### PROBLEM TO SOLVE
The full listing should be duplicated word for word.

### SUPPLIED DATA

━━━━━━━━

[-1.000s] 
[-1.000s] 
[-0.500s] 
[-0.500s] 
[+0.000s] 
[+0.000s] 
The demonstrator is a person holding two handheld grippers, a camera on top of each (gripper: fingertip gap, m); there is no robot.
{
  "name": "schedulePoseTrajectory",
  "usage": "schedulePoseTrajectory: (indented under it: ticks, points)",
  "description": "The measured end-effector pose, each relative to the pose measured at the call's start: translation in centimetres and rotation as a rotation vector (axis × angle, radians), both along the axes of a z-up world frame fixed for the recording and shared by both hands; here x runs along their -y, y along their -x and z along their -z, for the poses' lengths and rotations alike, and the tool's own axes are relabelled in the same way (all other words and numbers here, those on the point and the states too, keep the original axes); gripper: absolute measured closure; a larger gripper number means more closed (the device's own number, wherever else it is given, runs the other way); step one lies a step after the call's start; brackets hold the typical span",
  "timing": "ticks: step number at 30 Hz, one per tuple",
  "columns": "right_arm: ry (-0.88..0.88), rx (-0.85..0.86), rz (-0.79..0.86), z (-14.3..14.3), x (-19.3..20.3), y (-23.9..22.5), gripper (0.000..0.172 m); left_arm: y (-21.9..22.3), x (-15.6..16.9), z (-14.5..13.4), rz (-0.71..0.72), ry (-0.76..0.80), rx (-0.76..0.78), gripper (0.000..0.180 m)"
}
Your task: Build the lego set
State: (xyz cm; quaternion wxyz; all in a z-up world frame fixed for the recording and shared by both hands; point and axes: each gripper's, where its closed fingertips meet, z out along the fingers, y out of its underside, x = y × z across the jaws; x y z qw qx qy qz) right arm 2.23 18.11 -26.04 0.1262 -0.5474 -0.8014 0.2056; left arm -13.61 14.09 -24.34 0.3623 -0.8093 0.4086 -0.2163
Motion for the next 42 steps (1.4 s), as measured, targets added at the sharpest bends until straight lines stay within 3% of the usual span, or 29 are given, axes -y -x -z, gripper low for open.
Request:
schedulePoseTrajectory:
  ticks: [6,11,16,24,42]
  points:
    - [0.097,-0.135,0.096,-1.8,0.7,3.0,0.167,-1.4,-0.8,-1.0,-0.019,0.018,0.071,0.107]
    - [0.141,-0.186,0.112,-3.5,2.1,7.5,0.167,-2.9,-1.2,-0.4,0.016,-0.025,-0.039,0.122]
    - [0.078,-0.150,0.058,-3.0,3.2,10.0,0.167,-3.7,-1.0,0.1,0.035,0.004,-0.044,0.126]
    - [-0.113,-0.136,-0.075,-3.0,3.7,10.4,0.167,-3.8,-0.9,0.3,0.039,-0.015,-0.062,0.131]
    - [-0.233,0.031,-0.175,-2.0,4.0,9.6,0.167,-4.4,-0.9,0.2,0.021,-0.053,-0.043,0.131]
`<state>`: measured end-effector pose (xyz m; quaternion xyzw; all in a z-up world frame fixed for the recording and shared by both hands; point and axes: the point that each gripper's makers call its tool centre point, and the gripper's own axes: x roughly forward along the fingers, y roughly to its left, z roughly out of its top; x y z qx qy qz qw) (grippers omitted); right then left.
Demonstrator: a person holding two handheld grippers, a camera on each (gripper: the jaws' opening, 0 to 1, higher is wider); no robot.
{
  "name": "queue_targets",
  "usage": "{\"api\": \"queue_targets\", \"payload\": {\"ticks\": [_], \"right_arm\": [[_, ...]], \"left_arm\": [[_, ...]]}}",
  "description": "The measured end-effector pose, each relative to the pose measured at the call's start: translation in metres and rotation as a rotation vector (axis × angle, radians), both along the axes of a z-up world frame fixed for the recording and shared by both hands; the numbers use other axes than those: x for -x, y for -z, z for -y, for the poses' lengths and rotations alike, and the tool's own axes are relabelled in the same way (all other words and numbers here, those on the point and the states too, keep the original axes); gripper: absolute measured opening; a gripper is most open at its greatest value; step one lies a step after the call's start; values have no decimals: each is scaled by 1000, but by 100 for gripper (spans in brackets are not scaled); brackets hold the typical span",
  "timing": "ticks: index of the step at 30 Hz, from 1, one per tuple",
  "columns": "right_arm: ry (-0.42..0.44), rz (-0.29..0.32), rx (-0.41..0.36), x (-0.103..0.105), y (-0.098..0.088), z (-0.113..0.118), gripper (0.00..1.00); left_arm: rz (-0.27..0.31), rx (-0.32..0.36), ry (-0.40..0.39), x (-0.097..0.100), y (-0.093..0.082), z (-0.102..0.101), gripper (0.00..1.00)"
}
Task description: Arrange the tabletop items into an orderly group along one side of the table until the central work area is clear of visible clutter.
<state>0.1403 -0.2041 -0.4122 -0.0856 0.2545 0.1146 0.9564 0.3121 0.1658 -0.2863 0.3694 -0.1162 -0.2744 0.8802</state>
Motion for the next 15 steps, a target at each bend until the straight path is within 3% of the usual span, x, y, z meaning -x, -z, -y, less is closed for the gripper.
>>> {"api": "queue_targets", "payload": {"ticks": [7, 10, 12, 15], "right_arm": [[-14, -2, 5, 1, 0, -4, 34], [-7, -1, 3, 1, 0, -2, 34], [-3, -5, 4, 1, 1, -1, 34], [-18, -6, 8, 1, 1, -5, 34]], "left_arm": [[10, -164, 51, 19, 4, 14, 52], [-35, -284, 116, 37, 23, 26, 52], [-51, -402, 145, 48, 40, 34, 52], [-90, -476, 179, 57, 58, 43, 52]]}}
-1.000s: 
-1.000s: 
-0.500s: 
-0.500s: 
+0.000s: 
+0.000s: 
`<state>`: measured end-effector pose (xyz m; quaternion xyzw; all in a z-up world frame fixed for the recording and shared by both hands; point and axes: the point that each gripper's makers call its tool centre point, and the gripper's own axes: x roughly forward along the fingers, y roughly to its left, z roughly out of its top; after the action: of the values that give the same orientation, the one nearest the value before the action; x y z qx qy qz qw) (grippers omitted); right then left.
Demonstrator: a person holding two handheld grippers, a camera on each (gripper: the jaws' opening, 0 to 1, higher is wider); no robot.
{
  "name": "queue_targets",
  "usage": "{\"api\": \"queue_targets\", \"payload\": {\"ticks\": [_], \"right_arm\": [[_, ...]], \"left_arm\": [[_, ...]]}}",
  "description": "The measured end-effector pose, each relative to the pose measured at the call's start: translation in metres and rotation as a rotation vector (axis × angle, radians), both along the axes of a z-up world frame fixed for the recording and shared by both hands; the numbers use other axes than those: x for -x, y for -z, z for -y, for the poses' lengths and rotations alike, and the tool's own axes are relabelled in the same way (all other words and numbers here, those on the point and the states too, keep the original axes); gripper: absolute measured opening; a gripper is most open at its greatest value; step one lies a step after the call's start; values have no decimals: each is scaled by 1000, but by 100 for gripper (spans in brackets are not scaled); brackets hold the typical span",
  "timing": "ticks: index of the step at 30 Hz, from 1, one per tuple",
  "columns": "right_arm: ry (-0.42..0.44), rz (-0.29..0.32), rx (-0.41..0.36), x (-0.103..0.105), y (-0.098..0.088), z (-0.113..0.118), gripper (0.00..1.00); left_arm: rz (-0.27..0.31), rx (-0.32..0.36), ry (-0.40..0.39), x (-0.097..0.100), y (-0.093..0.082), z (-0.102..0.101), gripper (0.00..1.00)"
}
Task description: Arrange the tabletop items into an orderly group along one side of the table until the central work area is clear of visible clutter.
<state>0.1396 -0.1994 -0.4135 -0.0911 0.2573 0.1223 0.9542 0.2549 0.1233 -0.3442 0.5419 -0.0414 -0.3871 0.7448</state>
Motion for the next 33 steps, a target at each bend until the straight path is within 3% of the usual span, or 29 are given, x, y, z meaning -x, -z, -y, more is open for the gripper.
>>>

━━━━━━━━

### RESULT OF THIS EXERCISE
[-1.000s] 
[-1.000s] 
[-0.500s] 
[-0.500s] 
[+0.000s] 
[+0.000s] 
The demonstrator is a person holding two handheld grippers, a camera on top of each (gripper: fingertip gap, m); there is no robot.
{
  "name": "schedulePoseTrajectory",
  "usage": "schedulePoseTrajectory: (indented under it: ticks, points)",
  "description": "The measured end-effector pose, each relative to the pose measured at the call's start: translation in centimetres and rotation as a rotation vector (axis × angle, radians), both along the axes of a z-up world frame fixed for the recording and shared by both hands; here x runs along their -y, y along their -x and z along their -z, for the poses' lengths and rotations alike, and the tool's own axes are relabelled in the same way (all other words and numbers here, those on the point and the states too, keep the original axes); gripper: absolute measured closure; a larger gripper number means more closed (the device's own number, wherever else it is given, runs the other way); step one lies a step after the call's start; brackets hold the typical span",
  "timing": "ticks: step number at 30 Hz, one per tuple",
  "columns": "right_arm: ry (-0.88..0.88), rx (-0.85..0.86), rz (-0.79..0.86), z (-14.3..14.3), x (-19.3..20.3), y (-23.9..22.5), gripper (0.000..0.172 m); left_arm: y (-21.9..22.3), x (-15.6..16.9), z (-14.5..13.4), rz (-0.71..0.72), ry (-0.76..0.80), rx (-0.76..0.78), gripper (0.000..0.180 m)"
}
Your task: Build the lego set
State: (xyz cm; quaternion wxyz; all in a z-up world frame fixed for the recording and shared by both hands; point and axes: each gripper's, where its closed fingertips meet, z out along the fingers, y out of its underside, x = y × z across the jaws; x y z qw qx qy qz) right arm 2.23 18.11 -26.04 0.1262 -0.5474 -0.8014 0.2056; left arm -13.61 14.09 -24.34 0.3623 -0.8093 0.4086 -0.2163
Motion for the next 42 steps (1.4 s), as measured, targets added at the sharpest bends until straight lines stay within 3% of the usual span, or 29 are given, axes -y -x -z, gripper low for open.
Request:
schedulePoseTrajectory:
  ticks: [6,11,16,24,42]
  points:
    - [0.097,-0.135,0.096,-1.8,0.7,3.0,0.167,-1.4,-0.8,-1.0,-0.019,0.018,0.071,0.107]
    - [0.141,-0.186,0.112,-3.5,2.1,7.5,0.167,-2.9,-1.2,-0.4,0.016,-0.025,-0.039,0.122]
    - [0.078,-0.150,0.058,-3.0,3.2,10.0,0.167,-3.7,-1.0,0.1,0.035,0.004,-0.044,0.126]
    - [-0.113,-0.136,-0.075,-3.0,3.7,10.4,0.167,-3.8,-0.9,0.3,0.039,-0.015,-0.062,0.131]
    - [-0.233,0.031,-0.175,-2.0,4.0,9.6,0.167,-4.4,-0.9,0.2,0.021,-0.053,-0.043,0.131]
`<state>`: measured end-effector pose (xyz m; quaternion xyzw; all in a z-up world frame fixed for the recording and shared by both hands; point and axes: the point that each gripper's makers call its tool centre point, and the gripper's own axes: x roughly forward along the fingers, y roughly to its left, z roughly out of its top; x y z qx qy qz qw) (grippers omitted); right then left.
Demonstrator: a person holding two handheld grippers, a camera on each (gripper: the jaws' opening, 0 to 1, higher is wider); no robot.
{
  "name": "queue_targets",
  "usage": "{\"api\": \"queue_targets\", \"payload\": {\"ticks\": [_], \"right_arm\": [[_, ...]], \"left_arm\": [[_, ...]]}}",
  "description": "The measured end-effector pose, each relative to the pose measured at the call's start: translation in metres and rotation as a rotation vector (axis × angle, radians), both along the axes of a z-up world frame fixed for the recording and shared by both hands; the numbers use other axes than those: x for -x, y for -z, z for -y, for the poses' lengths and rotations alike, and the tool's own axes are relabelled in the same way (all other words and numbers here, those on the point and the states too, keep the original axes); gripper: absolute measured opening; a gripper is most open at its greatest value; step one lies a step after the call's start; values have no decimals: each is scaled by 1000, but by 100 for gripper (spans in brackets are not scaled); brackets hold the typical span",
  "timing": "ticks: index of the step at 30 Hz, from 1, one per tuple",
  "columns": "right_arm: ry (-0.42..0.44), rz (-0.29..0.32), rx (-0.41..0.36), x (-0.103..0.105), y (-0.098..0.088), z (-0.113..0.118), gripper (0.00..1.00); left_arm: rz (-0.27..0.31), rx (-0.32..0.36), ry (-0.40..0.39), x (-0.097..0.100), y (-0.093..0.082), z (-0.102..0.101), gripper (0.00..1.00)"
}
Task description: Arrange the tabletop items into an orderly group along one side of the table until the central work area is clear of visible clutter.
<state>0.1403 -0.2041 -0.4122 -0.0856 0.2545 0.1146 0.9564 0.3121 0.1658 -0.2863 0.3694 -0.1162 -0.2744 0.8802</state>
Motion for the next 15 steps, a target at each bend until the straight path is within 3% of the usual span, x, y, z meaning -x, -z, -y, less is closed for the gripper.
>>> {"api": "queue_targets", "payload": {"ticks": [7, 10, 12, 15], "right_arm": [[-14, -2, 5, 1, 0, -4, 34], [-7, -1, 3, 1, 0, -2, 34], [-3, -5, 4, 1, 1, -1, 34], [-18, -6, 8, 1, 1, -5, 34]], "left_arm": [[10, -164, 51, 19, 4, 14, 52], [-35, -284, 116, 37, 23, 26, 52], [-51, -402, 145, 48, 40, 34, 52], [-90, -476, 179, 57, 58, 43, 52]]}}
-1.000s: 
-1.000s: 
-0.500s: 
-0.500s: 
+0.000s: 
+0.000s: 
`<state>`: measured end-effector pose (xyz m; quaternion xyzw; all in a z-up world frame fixed for the recording and shared by both hands; point and axes: the point that each gripper's makers call its tool centre point, and the gripper's own axes: x roughly forward along the fingers, y roughly to its left, z roughly out of its top; after the action: of the values that give the same orientation, the one nearest the value before the action; x y z qx qy qz qw) (grippers omitted); right then left.
Demonstrator: a person holding two handheld grippers, a camera on each (gripper: the jaws' opening, 0 to 1, higher is wider); no robot.
{
  "name": "queue_targets",
  "usage": "{\"api\": \"queue_targets\", \"payload\": {\"ticks\": [_], \"right_arm\": [[_, ...]], \"left_arm\": [[_, ...]]}}",
  "description": "The measured end-effector pose, each relative to the pose measured at the call's start: translation in metres and rotation as a rotation vector (axis × angle, radians), both along the axes of a z-up world frame fixed for the recording and shared by both hands; the numbers use other axes than those: x for -x, y for -z, z for -y, for the poses' lengths and rotations alike, and the tool's own axes are relabelled in the same way (all other words and numbers here, those on the point and the states too, keep the original axes); gripper: absolute measured opening; a gripper is most open at its greatest value; step one lies a step after the call's start; values have no decimals: each is scaled by 1000, but by 100 for gripper (spans in brackets are not scaled); brackets hold the typical span",
  "timing": "ticks: index of the step at 30 Hz, from 1, one per tuple",
  "columns": "right_arm: ry (-0.42..0.44), rz (-0.29..0.32), rx (-0.41..0.36), x (-0.103..0.105), y (-0.098..0.088), z (-0.113..0.118), gripper (0.00..1.00); left_arm: rz (-0.27..0.31), rx (-0.32..0.36), ry (-0.40..0.39), x (-0.097..0.100), y (-0.093..0.082), z (-0.102..0.101), gripper (0.00..1.00)"
}
Task description: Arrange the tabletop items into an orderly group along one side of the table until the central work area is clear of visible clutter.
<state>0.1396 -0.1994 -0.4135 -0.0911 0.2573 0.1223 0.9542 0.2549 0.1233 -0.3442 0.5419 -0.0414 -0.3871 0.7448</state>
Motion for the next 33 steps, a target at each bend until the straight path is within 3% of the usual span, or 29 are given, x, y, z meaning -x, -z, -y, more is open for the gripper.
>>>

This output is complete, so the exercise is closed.